[antlr-interest] Unified grammar and # directives for a C-lik e language

mzukowski at yci.com mzukowski at yci.com
Wed May 14 13:37:17 PDT 2003


You can now have predicates hoisted into nextToken for non-protected lexer
rules.  This means you can write something like this:

HASH_DIRECTIVE_BEGIN: {getColumn()==1}? '#' ;

See the docs at http://www.antlr.org/doc/lexer.html#Predicated-LL(k)_Lexing

Then you can get that test for it out of the NEWLINE method.  Look at the
generated code, especially the nextToken() method, to see what antlr is
doing for you.

Monty

-----Original Message-----
From: uprightness_of_character [mailto:andrei at metalanguage.com]
Sent: Wednesday, May 14, 2003 1:28 PM
To: antlr-interest at yahoogroups.com
Subject: [antlr-interest] Unified grammar and # directives for a C-like
language


Hi,


(First message here! Hello antlr community!) 

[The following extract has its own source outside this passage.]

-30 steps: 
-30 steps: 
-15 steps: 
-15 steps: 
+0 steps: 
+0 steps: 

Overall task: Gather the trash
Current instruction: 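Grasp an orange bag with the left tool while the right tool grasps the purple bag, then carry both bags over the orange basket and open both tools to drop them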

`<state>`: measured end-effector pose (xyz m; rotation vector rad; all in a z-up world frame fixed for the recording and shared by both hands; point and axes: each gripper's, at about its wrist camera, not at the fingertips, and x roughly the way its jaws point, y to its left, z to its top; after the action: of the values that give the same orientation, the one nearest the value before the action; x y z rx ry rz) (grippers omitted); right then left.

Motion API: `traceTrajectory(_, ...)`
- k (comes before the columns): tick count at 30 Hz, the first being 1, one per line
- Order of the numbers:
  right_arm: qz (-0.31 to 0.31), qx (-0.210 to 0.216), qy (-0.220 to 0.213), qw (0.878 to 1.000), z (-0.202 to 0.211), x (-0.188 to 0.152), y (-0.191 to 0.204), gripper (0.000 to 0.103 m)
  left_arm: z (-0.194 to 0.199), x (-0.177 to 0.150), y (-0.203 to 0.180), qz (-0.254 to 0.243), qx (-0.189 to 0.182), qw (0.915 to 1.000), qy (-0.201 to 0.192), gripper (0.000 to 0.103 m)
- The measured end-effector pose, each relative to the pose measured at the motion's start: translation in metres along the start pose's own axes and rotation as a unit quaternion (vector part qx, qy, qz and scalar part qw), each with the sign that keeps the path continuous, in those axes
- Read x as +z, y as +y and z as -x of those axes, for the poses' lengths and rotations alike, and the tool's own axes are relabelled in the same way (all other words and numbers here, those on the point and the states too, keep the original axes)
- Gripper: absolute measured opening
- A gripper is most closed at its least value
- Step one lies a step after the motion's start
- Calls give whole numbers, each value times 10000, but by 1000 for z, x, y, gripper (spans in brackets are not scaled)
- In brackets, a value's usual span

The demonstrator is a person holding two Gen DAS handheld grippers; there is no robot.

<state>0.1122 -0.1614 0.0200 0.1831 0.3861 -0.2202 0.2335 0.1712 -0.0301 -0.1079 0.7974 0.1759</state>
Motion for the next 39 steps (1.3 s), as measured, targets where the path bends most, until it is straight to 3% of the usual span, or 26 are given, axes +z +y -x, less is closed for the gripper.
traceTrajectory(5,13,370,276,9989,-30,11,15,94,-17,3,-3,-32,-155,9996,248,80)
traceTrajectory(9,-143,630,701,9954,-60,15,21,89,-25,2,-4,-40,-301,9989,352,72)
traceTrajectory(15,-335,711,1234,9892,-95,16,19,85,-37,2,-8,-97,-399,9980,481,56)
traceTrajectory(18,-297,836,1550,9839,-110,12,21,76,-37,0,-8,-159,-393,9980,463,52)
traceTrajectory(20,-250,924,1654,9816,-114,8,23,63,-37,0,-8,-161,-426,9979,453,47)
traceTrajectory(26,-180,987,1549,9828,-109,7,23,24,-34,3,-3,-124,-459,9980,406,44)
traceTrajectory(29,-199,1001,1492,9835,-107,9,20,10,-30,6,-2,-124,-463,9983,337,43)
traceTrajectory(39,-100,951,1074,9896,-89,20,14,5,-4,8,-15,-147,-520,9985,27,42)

I am using antlr to build a parser for a C-like language. The output 
of the parser is fed to a C compiler, so in that regard the parser is 
a sort of preprocessor (a fairly intricate one at that).

I want to take care of parsing the # directives (include, define
etc.) 
within one unified grammar, as opposed to writing multiple
translation 
stages. 

So I need to detect # at the beginning of line, barring whitespace, 
and make it a HASH_DIRECTIVE_START token. Also, # must be recognized 
at the very beginning of a file.

So I came up with:

// Newlines -- ignored, but bump the line number 
NEWLINE 
    :
    (
        options { generateAmbigWarnings=false; }
        : "\r\n"  // Evil DOS
        | '\r'    // Macintosh
        | '\n'    // Unix (the right way)
    )
    { $setType(antlr::Token::SKIP); newline(); }
    (  
        options { generateAmbigWarnings=false; } : ( WS )? '#' 
        { 
            $setType(HASH_DIRECTIVE_BEGIN); 
        }
    )?
    ;

HASH_DIRECTIVE_BEGIN : ;
        
As you see, this takes care of any # that comes after some newline, 
and also lets you insert some whitespace before the '#' sign. 

However, damn! The rule above is unable to recognize a '#' appearing 
right at the beginning of file!

I tried a number of approaches, and I can make things work, but I 
couldn't find the "obviously elegant" solution. I am sure there is 
one. Could anyone enlighten me? Thank you!